The Partnership estimates that its total growth capital expenditures for 2013 will be approximately $1.0 billion on a gross basis, and maintenance capital expenditures net to the Partnership’s interest will be approximately $85 million. Given the Partnership’s objective of growth through acquisitions, expansions of existing assets and other internal growth projects, the Partnership anticipates that over time they will invest significant amounts of capital to grow and acquire assets. The Partnership’s future expansion capital expenditures may vary significantly based on investment opportunities. The Partnership expects to fund future capital expenditures with funds generated from its operations, borrowings under the TRP Revolver and proceeds from issuances of additional equity and debt offerings.

Critical Accounting Policies and Estimates

The Partnership and our critical accounting policies and estimates are set forth in Part II, “Item 7. Management’s Discussion and Analysis of Financial Condition and Results of Operations” in our Annual Report. During the six months ended June 30, 2013, the Partnership established policies related to the amortization and useful lives of the intangible assets related to the Badlands acquisition.

Intangible assets arose from producer dedications under long-term contracts and customer relationships associated with business acquisitions. The fair value of these acquired intangible assets was determined at the date of acquisitions based on the present value of estimated future cash flows. Amortization expense attributable to these assets is recorded in a manner that closely resembles the expected pattern that we benefit from services provided to customers, which results in an acceleration of amortization expense versus the straight-line method.

Off-Balance Sheet Arrangements

We have no material off-balance sheet arrangements as defined by the Securities and Exchange Commission.
Item 3. Quantitative and Qualitative Disclosures About Market Risk.

For an in-depth discussion of market risks, see “Item 7A. Quantitative and Qualitative Disclosures About Market Risk” in our Annual Report.

Our exposure to market risk is largely derivative of the Partnership’s exposure to market risk.
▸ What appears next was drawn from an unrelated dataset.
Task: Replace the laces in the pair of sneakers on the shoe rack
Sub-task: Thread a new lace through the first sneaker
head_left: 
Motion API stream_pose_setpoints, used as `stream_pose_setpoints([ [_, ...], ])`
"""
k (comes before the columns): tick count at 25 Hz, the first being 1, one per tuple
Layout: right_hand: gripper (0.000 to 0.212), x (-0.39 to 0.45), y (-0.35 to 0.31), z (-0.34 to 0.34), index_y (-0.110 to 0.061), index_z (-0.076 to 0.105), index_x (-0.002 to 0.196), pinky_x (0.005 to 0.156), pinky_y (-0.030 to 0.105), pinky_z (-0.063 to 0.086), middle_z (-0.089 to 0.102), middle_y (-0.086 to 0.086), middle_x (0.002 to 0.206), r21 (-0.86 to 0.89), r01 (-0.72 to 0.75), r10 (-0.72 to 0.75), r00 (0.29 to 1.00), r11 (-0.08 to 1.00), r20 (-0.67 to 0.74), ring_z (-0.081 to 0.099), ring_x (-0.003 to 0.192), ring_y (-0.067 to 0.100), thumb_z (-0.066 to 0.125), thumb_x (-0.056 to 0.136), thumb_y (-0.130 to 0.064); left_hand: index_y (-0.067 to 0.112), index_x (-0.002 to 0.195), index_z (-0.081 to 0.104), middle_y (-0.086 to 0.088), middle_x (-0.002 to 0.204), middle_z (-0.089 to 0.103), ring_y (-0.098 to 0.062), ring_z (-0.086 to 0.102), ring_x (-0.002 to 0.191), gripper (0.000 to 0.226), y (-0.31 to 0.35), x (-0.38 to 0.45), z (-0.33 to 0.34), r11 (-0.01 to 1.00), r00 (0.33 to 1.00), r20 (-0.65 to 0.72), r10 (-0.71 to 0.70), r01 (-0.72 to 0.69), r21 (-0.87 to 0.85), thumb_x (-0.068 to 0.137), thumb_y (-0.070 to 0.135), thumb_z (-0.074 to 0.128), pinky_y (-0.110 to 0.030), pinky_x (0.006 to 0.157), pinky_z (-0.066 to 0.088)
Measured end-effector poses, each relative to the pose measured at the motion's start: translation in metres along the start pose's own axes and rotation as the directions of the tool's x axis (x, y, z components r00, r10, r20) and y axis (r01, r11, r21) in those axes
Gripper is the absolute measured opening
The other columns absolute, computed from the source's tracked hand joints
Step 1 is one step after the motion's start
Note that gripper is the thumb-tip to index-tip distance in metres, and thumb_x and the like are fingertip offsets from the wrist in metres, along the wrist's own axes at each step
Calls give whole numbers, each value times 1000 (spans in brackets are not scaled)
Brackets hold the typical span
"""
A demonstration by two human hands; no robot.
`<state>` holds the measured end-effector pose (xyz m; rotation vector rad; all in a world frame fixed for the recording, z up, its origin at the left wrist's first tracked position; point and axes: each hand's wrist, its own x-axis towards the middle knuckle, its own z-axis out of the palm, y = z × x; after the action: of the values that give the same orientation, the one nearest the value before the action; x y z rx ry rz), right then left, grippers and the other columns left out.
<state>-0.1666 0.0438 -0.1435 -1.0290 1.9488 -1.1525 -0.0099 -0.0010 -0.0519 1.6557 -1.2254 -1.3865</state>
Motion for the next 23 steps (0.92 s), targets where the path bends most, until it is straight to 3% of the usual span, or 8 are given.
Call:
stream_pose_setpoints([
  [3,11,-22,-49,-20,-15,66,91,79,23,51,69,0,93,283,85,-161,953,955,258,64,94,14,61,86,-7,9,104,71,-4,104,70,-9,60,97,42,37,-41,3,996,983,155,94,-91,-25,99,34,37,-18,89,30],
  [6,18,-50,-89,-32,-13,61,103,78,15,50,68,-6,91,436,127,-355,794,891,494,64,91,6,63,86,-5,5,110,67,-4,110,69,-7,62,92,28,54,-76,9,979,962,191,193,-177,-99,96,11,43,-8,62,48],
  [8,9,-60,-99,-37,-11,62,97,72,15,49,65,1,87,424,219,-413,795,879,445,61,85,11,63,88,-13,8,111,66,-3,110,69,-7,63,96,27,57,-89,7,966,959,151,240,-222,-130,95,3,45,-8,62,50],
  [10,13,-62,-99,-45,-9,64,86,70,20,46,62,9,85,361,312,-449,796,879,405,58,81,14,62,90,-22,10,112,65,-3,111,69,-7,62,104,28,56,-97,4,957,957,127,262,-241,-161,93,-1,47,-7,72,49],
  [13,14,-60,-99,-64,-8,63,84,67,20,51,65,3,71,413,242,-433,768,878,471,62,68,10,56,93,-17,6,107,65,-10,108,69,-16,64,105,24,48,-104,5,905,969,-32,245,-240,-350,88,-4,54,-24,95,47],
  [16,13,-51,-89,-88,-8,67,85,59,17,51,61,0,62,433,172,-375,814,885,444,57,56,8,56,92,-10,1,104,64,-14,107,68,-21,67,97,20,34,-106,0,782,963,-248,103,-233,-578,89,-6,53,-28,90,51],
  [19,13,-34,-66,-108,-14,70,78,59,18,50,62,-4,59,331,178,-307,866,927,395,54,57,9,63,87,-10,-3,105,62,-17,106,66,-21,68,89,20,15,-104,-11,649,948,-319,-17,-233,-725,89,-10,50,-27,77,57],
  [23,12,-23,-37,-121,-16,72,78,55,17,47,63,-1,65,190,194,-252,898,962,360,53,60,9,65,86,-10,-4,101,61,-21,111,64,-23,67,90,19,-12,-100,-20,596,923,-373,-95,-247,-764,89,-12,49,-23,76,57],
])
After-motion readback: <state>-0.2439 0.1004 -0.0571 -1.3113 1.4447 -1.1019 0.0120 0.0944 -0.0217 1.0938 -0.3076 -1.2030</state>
The Partnership’s principal market risks are its exposure to changes in commodity prices, particularly to the prices of natural gas, NGLs and crude oil, changes in interest rates, as well as nonperformance by its customers. Neither the Partnership nor we use risk sensitive instruments for trading purposes.

Commodity Price Risk

A significant portion of the Partnership’s revenues are derived from percent-of-proceeds contracts under which it receives a portion of the natural gas and/or NGLs or equity volumes as payment for services. The prices of natural gas and NGLs are subject to fluctuations in response to changes in supply, demand, market uncertainty and a variety of additional factors beyond the Partnership’s control. The Partnership monitors these risks and enters into hedging transactions designed to mitigate the impact of commodity price fluctuations on its business. Cash flows from a derivative instrument designated as a hedge are classified in the same category as the cash flows from the item being hedged.

The primary purpose of the commodity risk management activities is to manage the exposure to commodity price risk and reduce volatility in the Partnership’s operating cash flow due to fluctuations in commodity prices. In an effort to reduce the variability of the Partnership’s cash flows, as of June 30, 2013, the Partnership has hedged the commodity prices associated with a portion of its expected (i) natural gas equity volumes in Field Gathering and Processing Operations and (ii) NGL and condensate equity volumes predominately in Field Gathering and Processing Operations, as well as in the LOU portion of the Coastal Gathering and Processing Operations, that results from percent of proceeds processing arrangements. The Partnership hedges a higher percentage of its expected equity volumes in the current year compared to future years, in which it hedges incrementally lower percentages of expected equity volumes. With swaps, the Partnership typically receives an agreed fixed price for a specified notional quantity of natural gas or NGLs and it pays the hedge counterparty a floating price for that same quantity based upon published index prices. Since the Partnership receives from its customers substantially the same floating index price from the sale of the underlying physical commodity, these transactions are designed to effectively lock-in the agreed fixed price in advance for the volumes hedged. In order to avoid having a greater volume hedged than its actual equity volumes, the Partnership typically limits its use of swaps to hedge the prices of less than its expected natural gas and NGL equity volumes. The Partnership utilizes purchased puts (or floors) and calls (or caps) to hedge additional expected equity commodity volumes without creating volumetric risk. The Partnership may buy calls in connection with swap positions to create a price floor with upside. The Partnership intends to continue to manage its exposure to commodity prices in the future by entering into similar derivative transactions using swaps, collars, purchased puts (or floors) or other derivative instruments as market conditions permit.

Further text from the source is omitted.